__TASK BRIEF__.
Repeat the lines from the line with "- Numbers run" to the line with "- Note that" in the listing below, keeping both end lines and adding nothing.
※
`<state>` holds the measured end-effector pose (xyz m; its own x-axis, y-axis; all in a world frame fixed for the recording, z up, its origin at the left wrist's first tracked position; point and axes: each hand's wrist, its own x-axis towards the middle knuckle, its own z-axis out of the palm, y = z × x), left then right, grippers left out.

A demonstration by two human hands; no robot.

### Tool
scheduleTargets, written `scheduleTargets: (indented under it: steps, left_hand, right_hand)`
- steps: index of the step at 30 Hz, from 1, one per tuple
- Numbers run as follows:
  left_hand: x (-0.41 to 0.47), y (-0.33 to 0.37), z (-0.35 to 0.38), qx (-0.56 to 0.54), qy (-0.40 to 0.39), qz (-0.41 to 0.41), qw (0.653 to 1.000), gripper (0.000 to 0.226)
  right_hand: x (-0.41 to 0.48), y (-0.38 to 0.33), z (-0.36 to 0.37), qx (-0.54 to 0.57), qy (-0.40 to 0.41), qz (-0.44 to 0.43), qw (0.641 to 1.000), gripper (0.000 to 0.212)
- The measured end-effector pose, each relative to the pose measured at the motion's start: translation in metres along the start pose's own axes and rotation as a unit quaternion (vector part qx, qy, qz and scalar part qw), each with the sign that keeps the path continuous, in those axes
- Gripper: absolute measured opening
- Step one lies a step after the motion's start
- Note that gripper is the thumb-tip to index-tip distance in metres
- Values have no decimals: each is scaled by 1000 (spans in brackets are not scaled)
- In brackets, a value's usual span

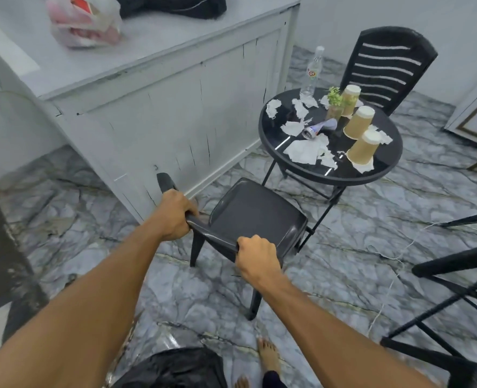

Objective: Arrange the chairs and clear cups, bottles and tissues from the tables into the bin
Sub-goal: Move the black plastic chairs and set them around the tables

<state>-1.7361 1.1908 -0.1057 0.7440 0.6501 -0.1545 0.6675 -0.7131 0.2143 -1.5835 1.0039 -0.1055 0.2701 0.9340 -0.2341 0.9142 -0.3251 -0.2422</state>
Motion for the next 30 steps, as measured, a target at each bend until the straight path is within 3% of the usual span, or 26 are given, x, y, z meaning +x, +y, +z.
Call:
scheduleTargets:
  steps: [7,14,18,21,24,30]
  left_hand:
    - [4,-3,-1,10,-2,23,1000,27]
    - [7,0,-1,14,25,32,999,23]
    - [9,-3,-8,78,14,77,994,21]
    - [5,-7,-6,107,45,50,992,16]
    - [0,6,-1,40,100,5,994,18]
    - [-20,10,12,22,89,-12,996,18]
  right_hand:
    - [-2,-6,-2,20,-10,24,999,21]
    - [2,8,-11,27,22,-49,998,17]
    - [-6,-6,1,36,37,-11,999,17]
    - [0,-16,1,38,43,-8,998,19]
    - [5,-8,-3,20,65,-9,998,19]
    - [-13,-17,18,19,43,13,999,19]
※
__FINISHED EXERCISE__.
- Numbers run as follows:
  left_hand: x (-0.41 to 0.47), y (-0.33 to 0.37), z (-0.35 to 0.38), qx (-0.56 to 0.54), qy (-0.40 to 0.39), qz (-0.41 to 0.41), qw (0.653 to 1.000), gripper (0.000 to 0.226)
  right_hand: x (-0.41 to 0.48), y (-0.38 to 0.33), z (-0.36 to 0.37), qx (-0.54 to 0.57), qy (-0.40 to 0.41), qz (-0.44 to 0.43), qw (0.641 to 1.000), gripper (0.000 to 0.212)
- The measured end-effector pose, each relative to the pose measured at the motion's start: translation in metres along the start pose's own axes and rotation as a unit quaternion (vector part qx, qy, qz and scalar part qw), each with the sign that keeps the path continuous, in those axes
- Gripper: absolute measured opening
- Step one lies a step after the motion's start
- Note that gripper is the thumb-tip to index-tip distance in metres

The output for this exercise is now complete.